Your goal> Copy out all lines from the entries below in which "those" occurs.

Data excerpts>
=== Section Start ===

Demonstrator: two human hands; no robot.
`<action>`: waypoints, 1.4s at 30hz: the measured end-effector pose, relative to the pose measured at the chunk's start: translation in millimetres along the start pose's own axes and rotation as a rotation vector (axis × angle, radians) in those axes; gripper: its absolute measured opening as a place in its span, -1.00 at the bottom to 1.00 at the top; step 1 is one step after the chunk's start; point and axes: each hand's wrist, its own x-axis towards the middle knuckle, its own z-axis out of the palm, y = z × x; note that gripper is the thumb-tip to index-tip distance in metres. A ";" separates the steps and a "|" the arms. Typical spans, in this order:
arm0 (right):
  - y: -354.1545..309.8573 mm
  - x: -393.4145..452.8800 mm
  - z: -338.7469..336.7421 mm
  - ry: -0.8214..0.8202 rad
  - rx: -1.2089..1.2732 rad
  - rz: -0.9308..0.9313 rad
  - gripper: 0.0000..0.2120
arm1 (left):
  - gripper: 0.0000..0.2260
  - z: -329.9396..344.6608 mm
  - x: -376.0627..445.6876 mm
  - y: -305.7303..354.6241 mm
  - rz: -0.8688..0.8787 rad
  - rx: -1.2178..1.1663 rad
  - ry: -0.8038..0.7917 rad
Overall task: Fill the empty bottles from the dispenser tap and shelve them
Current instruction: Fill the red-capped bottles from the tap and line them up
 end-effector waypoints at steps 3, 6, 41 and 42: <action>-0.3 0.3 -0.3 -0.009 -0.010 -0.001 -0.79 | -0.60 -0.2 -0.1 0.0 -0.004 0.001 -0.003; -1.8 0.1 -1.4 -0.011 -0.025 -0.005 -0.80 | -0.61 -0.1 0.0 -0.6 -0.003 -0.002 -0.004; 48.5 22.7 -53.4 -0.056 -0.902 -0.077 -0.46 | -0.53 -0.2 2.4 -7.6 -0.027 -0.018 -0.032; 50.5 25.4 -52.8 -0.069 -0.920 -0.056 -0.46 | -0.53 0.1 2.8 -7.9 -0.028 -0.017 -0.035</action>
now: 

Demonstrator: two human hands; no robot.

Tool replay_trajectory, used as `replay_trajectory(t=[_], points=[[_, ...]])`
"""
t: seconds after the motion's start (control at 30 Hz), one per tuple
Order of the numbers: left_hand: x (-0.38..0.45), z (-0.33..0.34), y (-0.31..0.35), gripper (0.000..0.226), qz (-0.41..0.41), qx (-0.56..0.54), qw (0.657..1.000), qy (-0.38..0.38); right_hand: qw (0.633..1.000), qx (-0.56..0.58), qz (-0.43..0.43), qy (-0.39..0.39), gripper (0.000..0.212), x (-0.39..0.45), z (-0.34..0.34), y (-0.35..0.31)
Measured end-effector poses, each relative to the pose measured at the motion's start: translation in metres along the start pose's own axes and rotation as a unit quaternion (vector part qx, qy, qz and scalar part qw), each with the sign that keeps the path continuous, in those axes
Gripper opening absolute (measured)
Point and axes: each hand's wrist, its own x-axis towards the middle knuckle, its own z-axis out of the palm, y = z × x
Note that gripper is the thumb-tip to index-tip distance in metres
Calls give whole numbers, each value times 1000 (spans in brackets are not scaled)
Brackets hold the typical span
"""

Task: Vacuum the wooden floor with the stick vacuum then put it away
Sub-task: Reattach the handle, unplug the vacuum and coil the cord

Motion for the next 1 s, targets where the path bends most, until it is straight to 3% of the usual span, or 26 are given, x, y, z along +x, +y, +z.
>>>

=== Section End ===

Output below>
`<action>`: waypoints, 1.4s at 30hz: the measured end-effector pose, relative to the pose measured at the chunk's start: translation in millimetres along the start pose's own axes and rotation as a rotation vector (axis × angle, radians) in those axes; gripper: its absolute measured opening as a place in its span, -1.00 at the bottom to 1.00 at the top; step 1 is one step after the chunk's start; point and axes: each hand's wrist, its own x-axis towards the middle knuckle, its own z-axis out of the palm, y = z × x; note that gripper is the thumb-tip to index-tip distance in metres. A ";" separates the steps and a "|" the arms. Typical spans, in this order:
Measured end-effector poses, each relative to the pose measured at the motion's start: translation in metres along the start pose's own axes and rotation as a unit quaternion (vector part qx, qy, qz and scalar part qw), each with the sign that keeps the path continuous, in those axes

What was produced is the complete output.